= USADIP =

USADIP (United States Army Deserter Information Point) served as the focal point for U.S. Army deserter reporting by U.S. Army commanders. Its mission was to maintain, verify, and disseminate information on regular Army, Army Reserve and Army National Guard deserters to military and civilian law enforcement agencies and U.S. Army commanders; to enter and maintain active Army deserters into the Wanted Person File of the FBI National Crime Information Center in order to effect the return to military control of Army deserters.

USADIP was a component of the United States Army Provost Marshal General, serving as part of the operations side of the OPMG (Office of the Provost Marshal General) HQ Staff.
Effective 1 October 2021 the USADIP mission was decentralized and is currently the direct responsibility of the law enforcement unit that supports the Deserter Soldier's parent unit.

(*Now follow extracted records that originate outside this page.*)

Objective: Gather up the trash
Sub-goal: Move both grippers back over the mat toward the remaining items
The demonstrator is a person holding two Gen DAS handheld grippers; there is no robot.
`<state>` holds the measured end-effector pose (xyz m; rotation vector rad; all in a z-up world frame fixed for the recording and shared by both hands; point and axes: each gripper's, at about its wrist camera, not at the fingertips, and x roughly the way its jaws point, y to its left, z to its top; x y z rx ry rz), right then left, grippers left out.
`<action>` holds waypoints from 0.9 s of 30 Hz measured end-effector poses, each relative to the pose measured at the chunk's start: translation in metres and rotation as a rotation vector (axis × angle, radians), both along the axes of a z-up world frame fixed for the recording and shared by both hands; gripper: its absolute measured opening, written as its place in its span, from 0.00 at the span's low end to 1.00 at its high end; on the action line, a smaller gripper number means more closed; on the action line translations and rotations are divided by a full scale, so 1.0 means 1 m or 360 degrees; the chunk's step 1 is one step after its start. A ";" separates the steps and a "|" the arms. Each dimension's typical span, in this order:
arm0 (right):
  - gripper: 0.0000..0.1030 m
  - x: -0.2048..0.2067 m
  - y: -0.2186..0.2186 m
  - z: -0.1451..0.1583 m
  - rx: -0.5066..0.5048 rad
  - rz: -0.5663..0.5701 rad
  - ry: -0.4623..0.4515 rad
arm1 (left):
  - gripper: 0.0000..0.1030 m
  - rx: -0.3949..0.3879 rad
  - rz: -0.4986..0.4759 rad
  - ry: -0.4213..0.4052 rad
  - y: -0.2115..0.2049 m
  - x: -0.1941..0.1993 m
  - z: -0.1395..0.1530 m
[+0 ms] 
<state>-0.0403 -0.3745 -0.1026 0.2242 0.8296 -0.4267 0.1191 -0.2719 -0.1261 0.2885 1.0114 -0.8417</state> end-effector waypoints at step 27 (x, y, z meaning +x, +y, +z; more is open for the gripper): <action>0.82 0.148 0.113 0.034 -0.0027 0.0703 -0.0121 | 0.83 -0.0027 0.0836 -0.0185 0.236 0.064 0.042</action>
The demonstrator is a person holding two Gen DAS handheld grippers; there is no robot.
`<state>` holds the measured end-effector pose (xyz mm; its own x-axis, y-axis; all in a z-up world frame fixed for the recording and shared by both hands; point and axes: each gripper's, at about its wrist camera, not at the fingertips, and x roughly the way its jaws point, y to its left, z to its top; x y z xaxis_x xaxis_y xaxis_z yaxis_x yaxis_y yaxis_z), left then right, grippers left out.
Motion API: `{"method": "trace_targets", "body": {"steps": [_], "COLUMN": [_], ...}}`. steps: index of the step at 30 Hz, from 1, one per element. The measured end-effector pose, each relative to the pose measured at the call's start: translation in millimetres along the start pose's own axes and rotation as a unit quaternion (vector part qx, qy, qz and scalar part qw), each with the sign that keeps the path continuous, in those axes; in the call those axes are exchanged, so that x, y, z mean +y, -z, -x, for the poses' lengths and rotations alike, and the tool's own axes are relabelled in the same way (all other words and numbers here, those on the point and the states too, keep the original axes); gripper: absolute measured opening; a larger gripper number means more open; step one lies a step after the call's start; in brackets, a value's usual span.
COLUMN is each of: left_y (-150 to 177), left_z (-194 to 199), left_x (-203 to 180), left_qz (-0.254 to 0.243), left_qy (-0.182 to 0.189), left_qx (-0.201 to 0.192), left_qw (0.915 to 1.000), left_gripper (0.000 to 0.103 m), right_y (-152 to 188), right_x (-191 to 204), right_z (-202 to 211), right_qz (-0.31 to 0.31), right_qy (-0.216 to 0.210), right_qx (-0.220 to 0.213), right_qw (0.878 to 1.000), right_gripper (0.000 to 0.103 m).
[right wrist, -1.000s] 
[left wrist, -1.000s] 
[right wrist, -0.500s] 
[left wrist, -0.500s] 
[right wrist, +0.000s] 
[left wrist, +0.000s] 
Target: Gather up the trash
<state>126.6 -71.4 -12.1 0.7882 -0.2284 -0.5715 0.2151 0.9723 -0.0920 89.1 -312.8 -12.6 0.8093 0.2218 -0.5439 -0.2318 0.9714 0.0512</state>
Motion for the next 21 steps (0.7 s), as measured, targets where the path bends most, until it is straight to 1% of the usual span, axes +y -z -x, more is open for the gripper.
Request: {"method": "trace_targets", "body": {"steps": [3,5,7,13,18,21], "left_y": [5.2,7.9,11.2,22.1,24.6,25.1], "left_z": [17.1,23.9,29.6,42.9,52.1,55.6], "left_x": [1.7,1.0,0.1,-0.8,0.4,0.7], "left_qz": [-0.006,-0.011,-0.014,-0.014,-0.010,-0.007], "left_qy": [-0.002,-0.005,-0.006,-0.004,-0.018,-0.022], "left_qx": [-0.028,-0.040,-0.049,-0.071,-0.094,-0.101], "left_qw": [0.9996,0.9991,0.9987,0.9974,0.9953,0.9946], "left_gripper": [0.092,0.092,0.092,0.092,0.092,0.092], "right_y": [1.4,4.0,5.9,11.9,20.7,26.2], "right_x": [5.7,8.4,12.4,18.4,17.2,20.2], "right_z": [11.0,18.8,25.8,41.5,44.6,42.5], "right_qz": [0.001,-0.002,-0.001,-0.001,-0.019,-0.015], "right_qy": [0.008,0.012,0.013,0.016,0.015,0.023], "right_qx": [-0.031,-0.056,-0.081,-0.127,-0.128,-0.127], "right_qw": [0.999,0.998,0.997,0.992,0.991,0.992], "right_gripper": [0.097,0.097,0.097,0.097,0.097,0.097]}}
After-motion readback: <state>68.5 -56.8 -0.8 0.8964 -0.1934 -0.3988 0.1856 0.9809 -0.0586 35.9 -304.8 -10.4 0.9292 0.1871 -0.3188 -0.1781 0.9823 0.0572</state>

Once a deserter Soldier surrendered or was arrested, USADIP would have been notified and extradition arranged by the U.S. Army installation responsible for that area of extradition in conjunction with the soldier's parent unit. This responsibility now falls to the law enforcement unit that directly supports the Deserter Soldier's parent unit.

The U.S. Army regulations that currently prescribe policies and outline the U.S Army law enforcement responsibilities for the Military Absentee and Deserter fugitive apprehension program:

1. Army Regulation (AR) 190–9, Military Police "Absentee Deserter Apprehension Program and Surrender of Military Personnel to Civilian Law Enforcement Agencies", published on 28 September 2015.

2. AR 190-45, Military Police "law Enforcement Reporting", published on 27 September 2016.